Would you please transcribe the data in full and exactly, excluding images?

----

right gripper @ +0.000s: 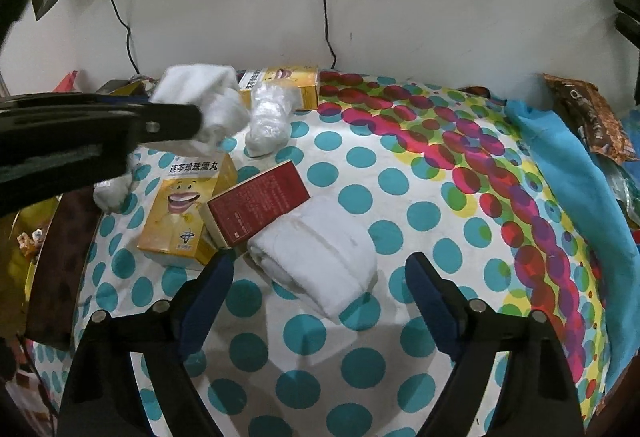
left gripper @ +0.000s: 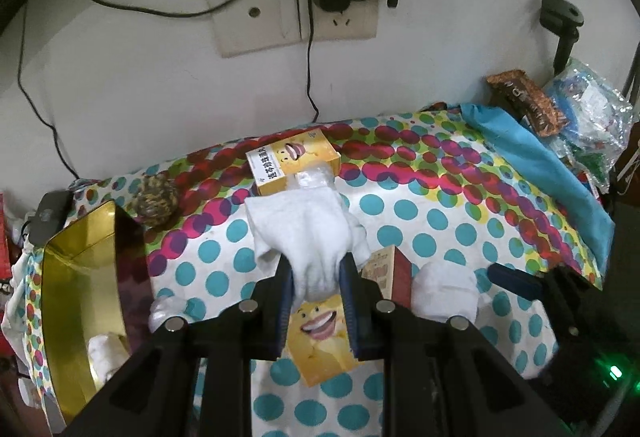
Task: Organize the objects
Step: 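Grasp the flat white sock with the left tool, then carry the white sock into the gold tray and open the left tool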
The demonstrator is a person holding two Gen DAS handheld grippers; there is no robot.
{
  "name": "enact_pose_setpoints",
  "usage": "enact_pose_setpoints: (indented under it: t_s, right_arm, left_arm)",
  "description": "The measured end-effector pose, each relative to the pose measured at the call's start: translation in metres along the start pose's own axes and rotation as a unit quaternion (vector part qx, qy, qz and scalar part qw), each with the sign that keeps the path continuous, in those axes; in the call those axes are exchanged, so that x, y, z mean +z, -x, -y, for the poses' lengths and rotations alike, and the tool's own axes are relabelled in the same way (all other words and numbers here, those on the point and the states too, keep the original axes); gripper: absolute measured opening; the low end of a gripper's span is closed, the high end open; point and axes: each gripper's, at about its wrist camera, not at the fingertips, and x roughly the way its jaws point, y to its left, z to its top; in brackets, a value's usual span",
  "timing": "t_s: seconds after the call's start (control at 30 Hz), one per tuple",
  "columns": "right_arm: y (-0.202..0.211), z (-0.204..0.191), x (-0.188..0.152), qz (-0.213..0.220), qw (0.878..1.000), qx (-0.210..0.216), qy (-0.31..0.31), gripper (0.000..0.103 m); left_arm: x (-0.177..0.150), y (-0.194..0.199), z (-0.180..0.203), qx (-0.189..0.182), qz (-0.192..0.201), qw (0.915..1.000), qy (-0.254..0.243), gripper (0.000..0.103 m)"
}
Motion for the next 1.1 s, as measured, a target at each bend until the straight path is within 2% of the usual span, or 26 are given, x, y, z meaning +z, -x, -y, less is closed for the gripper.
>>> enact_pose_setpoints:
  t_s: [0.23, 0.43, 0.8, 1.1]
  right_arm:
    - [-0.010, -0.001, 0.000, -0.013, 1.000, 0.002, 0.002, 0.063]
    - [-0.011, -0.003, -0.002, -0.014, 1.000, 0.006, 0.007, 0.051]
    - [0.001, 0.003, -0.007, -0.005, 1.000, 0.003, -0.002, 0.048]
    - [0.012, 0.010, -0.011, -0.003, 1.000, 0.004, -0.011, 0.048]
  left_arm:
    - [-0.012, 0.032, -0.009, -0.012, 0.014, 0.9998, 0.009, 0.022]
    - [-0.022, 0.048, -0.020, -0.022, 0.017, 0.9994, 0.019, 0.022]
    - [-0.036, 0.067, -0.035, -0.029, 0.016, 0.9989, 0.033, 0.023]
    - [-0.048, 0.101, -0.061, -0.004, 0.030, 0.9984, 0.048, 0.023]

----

- **Response for this exercise**
right gripper @ +0.000s: 
left gripper @ +0.000s: 
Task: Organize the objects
Step: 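Grasp the flat white sock with the left tool, then carry the white sock into the gold tray and open the left tool
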The demonstrator is a person holding two Gen DAS handheld grippers; there is no robot.
{
  "name": "enact_pose_setpoints",
  "usage": "enact_pose_setpoints: (indented under it: t_s, right_arm, left_arm)",
  "description": "The measured end-effector pose, each relative to the pose measured at the call's start: translation in metres along the start pose's own axes and rotation as a unit quaternion (vector part qx, qy, qz and scalar part qw), each with the sign that keeps the path continuous, in those axes; in the call those axes are exchanged, so that x, y, z mean +z, -x, -y, for the poses' lengths and rotations alike, and the tool's own axes are relabelled in the same way (all other words and numbers here, those on the point and the states too, keep the original axes); gripper: absolute measured opening; the low end of a gripper's span is closed, the high end open; point and axes: each gripper's, at about its wrist camera, not at the fingertips, and x roughly the way its jaws point, y to its left, z to its top; in brackets, a value's usual span",
  "timing": "t_s: seconds after the call's start (control at 30 Hz), one per tuple",
  "columns": "right_arm: y (-0.202..0.211), z (-0.204..0.191), x (-0.188..0.152), qz (-0.213..0.220), qw (0.878..1.000), qx (-0.210..0.216), qy (-0.31..0.31), gripper (0.000..0.103 m); left_arm: x (-0.177..0.150), y (-0.194..0.199), z (-0.180..0.203), qx (-0.189..0.182), qz (-0.192..0.201), qw (0.915..1.000), qy (-0.254..0.243), gripper (0.000..0.103 m)"
}
Motion for the next 1.1 s, as measured, a target at each bend until the straight path is within 2% of the usual span, or 26 are given, x, y, z meaning +z, -x, -y, less is closed for the gripper.
>>> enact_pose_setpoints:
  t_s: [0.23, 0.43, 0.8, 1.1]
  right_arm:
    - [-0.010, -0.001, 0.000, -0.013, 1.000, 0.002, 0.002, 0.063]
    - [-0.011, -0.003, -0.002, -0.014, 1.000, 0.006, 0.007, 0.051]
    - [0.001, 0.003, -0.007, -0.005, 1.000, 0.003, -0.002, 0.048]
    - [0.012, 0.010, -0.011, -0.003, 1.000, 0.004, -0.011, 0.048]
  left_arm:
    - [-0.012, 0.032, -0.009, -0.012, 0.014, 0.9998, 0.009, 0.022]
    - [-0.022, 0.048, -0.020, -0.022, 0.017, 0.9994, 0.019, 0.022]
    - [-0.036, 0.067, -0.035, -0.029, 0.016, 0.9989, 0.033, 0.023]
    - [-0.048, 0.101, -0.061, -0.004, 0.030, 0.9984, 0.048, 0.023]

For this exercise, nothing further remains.